Nach 15 Minuten sehe ich in der Ferne eine Häusergruppe. Ich gebe Gas und bin nach ein paar Minuten wieder da, wo ich ein paar Stunden zuvor losgegangen war. Angekommen, ziehe ich den Zettel hervor. Da steht: Abgabe: Dukes Bar, drittes Wohnzimmer. Ich kenne Dukes Bar. Das ist dort, wo ich von dem Typen angequatscht wurde. Ich steige ab und laufe direkt los. Vielleicht würde ich wenigstens die Hälfte meines Geldes bekommen.

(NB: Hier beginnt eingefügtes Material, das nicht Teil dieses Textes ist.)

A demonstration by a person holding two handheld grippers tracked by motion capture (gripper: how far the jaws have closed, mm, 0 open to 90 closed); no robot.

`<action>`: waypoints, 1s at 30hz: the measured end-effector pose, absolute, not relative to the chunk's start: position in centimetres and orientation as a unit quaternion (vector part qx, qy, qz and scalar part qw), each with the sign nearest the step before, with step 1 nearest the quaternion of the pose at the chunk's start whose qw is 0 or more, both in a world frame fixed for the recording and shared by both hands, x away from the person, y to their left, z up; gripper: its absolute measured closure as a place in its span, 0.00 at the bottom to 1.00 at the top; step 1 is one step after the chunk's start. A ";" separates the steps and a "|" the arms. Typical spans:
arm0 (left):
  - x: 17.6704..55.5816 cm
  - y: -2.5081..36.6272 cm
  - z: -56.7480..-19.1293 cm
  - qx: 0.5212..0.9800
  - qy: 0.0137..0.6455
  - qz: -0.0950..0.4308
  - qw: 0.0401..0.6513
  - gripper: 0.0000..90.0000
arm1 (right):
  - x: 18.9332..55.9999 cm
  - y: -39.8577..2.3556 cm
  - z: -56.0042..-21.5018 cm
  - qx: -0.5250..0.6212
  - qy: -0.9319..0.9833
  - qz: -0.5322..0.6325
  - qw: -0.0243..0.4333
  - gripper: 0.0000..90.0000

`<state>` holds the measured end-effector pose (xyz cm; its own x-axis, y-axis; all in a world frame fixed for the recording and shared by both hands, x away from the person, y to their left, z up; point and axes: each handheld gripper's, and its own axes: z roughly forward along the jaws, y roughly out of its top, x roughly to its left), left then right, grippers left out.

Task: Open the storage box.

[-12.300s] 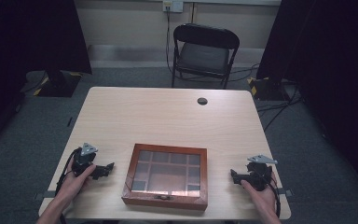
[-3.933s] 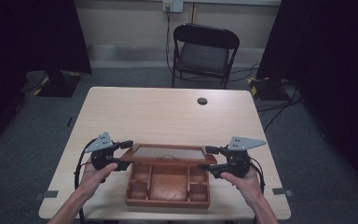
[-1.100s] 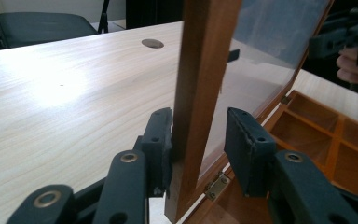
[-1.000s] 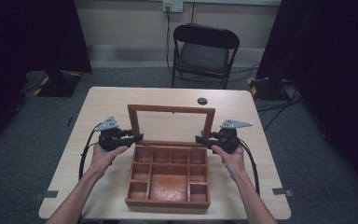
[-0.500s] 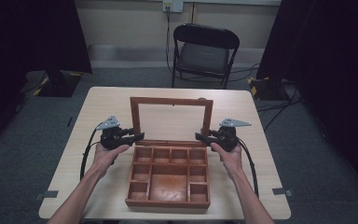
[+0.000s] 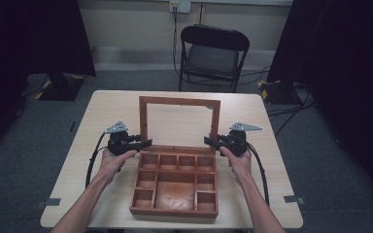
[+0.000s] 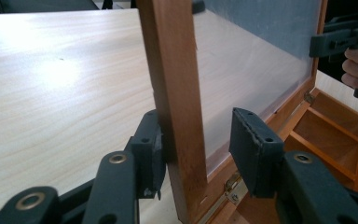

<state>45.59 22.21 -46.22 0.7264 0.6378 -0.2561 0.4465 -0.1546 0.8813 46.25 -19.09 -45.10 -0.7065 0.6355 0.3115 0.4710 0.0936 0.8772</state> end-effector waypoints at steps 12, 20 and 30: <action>46.1 22.4 -46.7 0.744 0.376 0.076 0.546 0.65 | 46.9 -18.6 -45.6 0.392 0.730 0.555 0.075 0.60; 46.2 22.5 -46.7 0.746 0.380 0.075 0.542 0.63 | 47.8 -18.0 -45.5 0.403 0.730 0.547 0.074 0.55; 46.4 22.0 -47.0 0.750 0.382 0.075 0.535 0.48 | 48.0 -17.3 -46.1 0.412 0.733 0.536 0.078 0.43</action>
<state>46.36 22.03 -47.02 0.6967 0.6532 -0.2965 0.4926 -0.1351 0.8597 48.03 -17.28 -46.05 -0.6483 0.6873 0.3277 0.5209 0.0865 0.8492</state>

In der Bar gehe ich sofort zum dritten Zimmer. Ich klopfe. Nach kurzem Warten macht ein alter Mann mit Bart die Tür auf. „Ich bin wegen des Auftrags hier“, sage ich. Der Mann lässt mich ohne ein Wort herein. „Wo ist die Kiste“, fragt der Mann sofort. „Ist nicht mehr dort“, antworte ich. „Als ich angekommen bin, war keine da. Kriege ich vielleicht trotzdem das Geld?“ Meine Hoffnung lässt nach, als er sagt: „Du hast die Kiste nicht, also gibt es auch kein Geld.“ Er guckt aus dem Fenster. „So einen Speeder hätte ich auch gerne“, sagt er. „Das ist meiner“, erkläre ich. Der alte Mann räuspert sich. Ich denke unterdessen: „Nun ja. Wer es gefunden hat, der darf es auch behalten.“ Plötzlich sagt der Mann: „Ich gebe dir 20k dafür.“ Völlig perplex antworte ich: „Was?“ „Ich gebe dir 20k für den Speeder.“, sagt er. Glücklich sage ich: „Okay. Deal.“

Zehn Minuten später stehe ich mit 20k UEC vor der Bar. „So. Was mache ich jetzt mit all dem Geld?“, frage ich mich. Da kommt mir eine Idee. Als eine Frau vorbeikommt, frage ich: „Entschuldigung, wo geht es zum nächsten Speeder-Verleih?“ Sie blickt kurz in die Ferne, dann sagt sie: „Drei Häuser weiter und dann links. Du müsstest es von dort aus sehen.“ Ich bedanke mich und laufe los. Ihre Wegbeschreibung war richtig. Bald stehe ich vor einem Speederladen. Kaum bin ich drinnen, fragt ein Mann: „Was möchtest du?“ „Einen Speeder mieten“, antworte ich kurz und knapp. Er führt mich zu einem etwas ramponierten Speeder. „3k für den hier und 24 Stunden“, sagt er mir, „oder du nimmst etwas Luxuriöseres. So wie den da hinten. Der kostet aber 15k für 24 Stunden.“ Mir bleibt der Mund offen stehen: „15k!? Okay, ich nehme den ersten.“ Ich gebe ihm das Geld bar und fahre den Speeder aus dem Laden. Jetzt gehört er für 24 Stunden mir. Ich düse los.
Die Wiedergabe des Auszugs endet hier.